| Con le sentenze nn. 30 e 31 del 13 febbraio 1981, la Corte
costituzionale ha confermato ed integrato la propria precedente
giurisprudenza sui limiti all' ammissibilita' di referenda abrogativi
di leggi di attuazione di trattati internazionali, affermando che il
limite sancito dall' art.75, comma 2 - letteralmente solo per le
leggi di autorizzazione alla ratifica - concerne oltre al "momento
dell' esecuzione strettamente intesa", cui aveva fatto riferimento
nella sentenza n. 16/78, anche tutte le leggi produttive di "effetti
strettamente collegati all' ambito di operativita' dei trattati": la
ratio del limite andrebbe infatti individuata nell' intento di
evitare che una pronuncia popolare possa causare la responsabilita'
internazionale dello Stato italiano. La Corte ha pertanto dichiarato
inammissibili i referenda proposti per abrogare taluni articoli della
legge 22 dicembre 1975, n. 685 (Disciplina degli stupefacenti e delle
sostanze psicotrope) e della legge 2 agosto 1975, n. 393
(Localizzazione delle centrali elettronucleari), sostenendo che l'
emanazione di tali disposizioni risultava imposta da obblighi
convenzionali. La posizione della Corte pare discutibile sia nelle
premesse da cui muove nella ricostruzione del limite sia, almeno
relativamente alla sentenza n. 31, in ordine alla sua applicazione
concreta. Si puo' dubitare innanzi tutto del fatto che la ratio del
divieto consista in quell' intento di evitare la responsabilita'
internazionale dell' Italia per il venir meno - a causa dell'
abrogazione della legge di autorizzazione alla ratifica - del
trattato stesso, che la Corte ha assunto come base al fine di
estendere poi l' operativita' della norma, attraverso un'
interpretazione "logico-sistematica", anche alle leggi di esecuzione.

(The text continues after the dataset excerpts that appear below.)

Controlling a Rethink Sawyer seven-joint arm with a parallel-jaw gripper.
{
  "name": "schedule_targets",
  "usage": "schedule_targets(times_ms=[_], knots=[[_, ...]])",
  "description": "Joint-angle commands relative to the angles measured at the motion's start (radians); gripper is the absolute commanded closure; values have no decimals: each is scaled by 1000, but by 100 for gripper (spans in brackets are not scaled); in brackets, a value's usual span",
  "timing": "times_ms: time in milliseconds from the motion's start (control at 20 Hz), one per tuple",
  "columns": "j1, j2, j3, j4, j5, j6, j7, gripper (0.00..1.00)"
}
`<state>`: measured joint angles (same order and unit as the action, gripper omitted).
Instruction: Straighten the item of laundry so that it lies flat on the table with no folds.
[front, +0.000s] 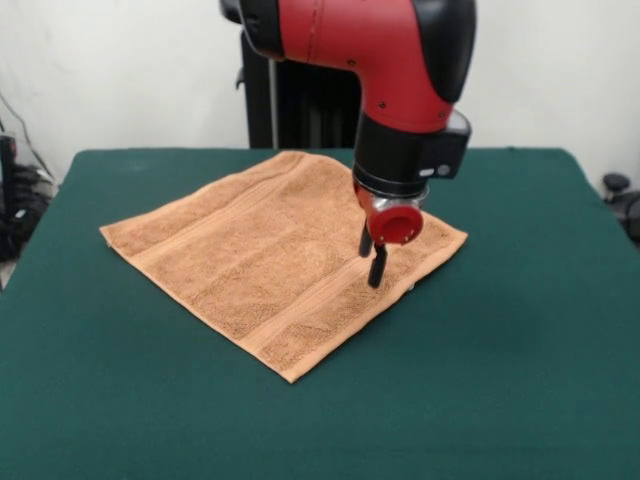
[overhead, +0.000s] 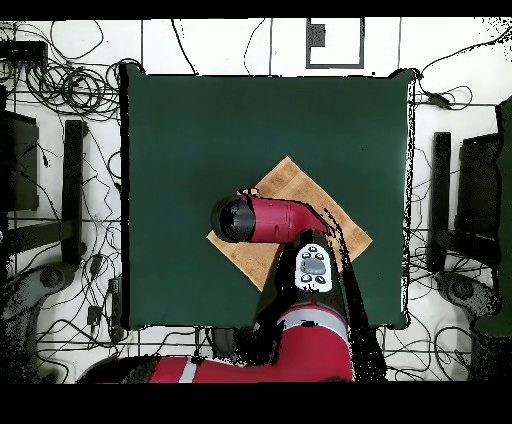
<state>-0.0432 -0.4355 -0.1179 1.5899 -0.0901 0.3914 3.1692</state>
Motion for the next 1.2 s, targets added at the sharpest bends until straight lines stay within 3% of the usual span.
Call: schedule_targets(times_ms=[50, 1200], knots=[[5, 43, 58, -46, -54, 95, -115, 0], [-9, 52, 71, -69, -103, 95, -110, 0]])
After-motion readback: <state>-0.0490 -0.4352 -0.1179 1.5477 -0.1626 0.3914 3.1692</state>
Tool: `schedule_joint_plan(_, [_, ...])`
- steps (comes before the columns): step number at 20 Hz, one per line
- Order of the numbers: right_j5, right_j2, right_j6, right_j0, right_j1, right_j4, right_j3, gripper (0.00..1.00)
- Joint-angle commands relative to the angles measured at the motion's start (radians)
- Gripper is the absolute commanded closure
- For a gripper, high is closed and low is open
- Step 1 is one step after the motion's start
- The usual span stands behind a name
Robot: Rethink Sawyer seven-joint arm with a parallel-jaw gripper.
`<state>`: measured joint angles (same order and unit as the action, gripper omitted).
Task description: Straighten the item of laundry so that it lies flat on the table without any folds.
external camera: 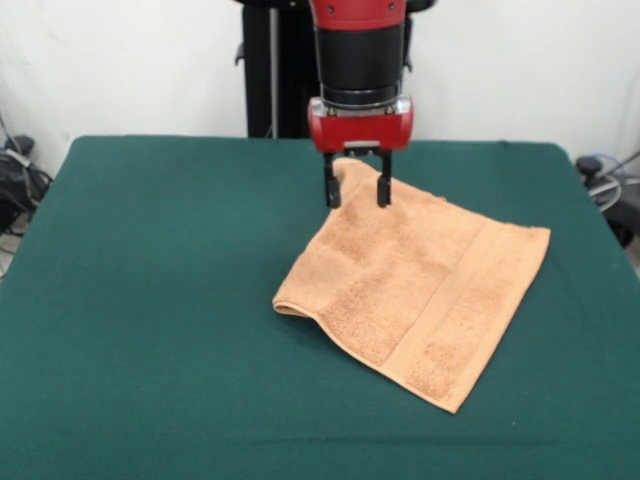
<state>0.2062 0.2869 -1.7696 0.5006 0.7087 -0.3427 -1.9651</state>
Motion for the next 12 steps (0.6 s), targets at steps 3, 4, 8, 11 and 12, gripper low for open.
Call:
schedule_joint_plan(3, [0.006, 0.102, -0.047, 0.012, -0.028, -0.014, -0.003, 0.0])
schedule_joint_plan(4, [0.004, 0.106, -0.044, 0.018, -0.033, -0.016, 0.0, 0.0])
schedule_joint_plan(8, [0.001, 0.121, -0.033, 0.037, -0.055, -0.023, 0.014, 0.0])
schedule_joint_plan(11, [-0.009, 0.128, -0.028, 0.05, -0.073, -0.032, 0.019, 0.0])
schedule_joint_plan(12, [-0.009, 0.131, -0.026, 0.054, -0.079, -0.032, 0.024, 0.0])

Queste ultime, inoltre, andrebbero intese in senso stretto, non
comprensivo, quindi, in tutte le norme che, qualunque sia l'
occasione della loro emanazione, consentano l' attuazione di obblighi
convenzionali: mancherebbe infatti, in tal caso, ogni rapporto con
una legge di autorizzazione alla ratifica che giustifichi l'
estensione "al momento dell' esecuzione", considerato come una fase
di un unico processo, del limite espressamente enunciato nell' art.
75, comma 3. Non pare invece accettabile la delimitazione proposta
dalla Corte del divieto in questione alle sole leggi rispetto alle
quali allo Stato non rimanga alcun "margine di discrezionalita'
quanto alla loro esistenza e al loro contenuto, sostenendo che nelle
altre ipotesi l' abrogazione non causerebbe necessariamente la
responsabilita' internazionale perche' sarebbe pur sempre possibile
dare attuazione in altro modo al trattato. L' abrogazione delle norme
con le quali, in concreto, l' ordinamento interno e' stato reso
conforme a quanto prescritto dal trattato da' luogo comunque ad un
inadempimento: esse costituiscono infatti l' indispensabile strumento
di attuazione dell' obbligo finche' non sia stata emanata una nuova
legge analoga o non siano stati presi, se possibile, altri
provvedimenti. L' applicazione fatta dalla Corte nella sentenza n. 31
del criterio sopra esposto ne conferma, del resto, l' irrilevanza,
dal momento che e' stato ritenuto inammissibile anche un referendum
proposto contro una legge che risultava effettivamente
"discrezionale", ma la cui sostituibilita' con una norma che
perseguisse diversamente gli stessi fini appariva "politicamente"
improponibile. Per quanto concerne, infine, le conclusioni raggiunte
dalla Corte, non si puo' concordare sul fatto che l' abrogazione
delle norme relative alla disciplina della cannabis indica avrebbe
comportato l' inadempimento almeno degli obblighi sanciti dagli
articoli 22 e 28 della Convenzione unica di New York sugli
stupefacenti; viceversa, il limite posto dall' art. 75, comma 2, non
poteva operare rispetto alla legge n. 393/75 in quanto la
localizzazione delle centrali elettronucleari non costituisce
attuazione di obblighi internazionali assunti dallo Stato italiano.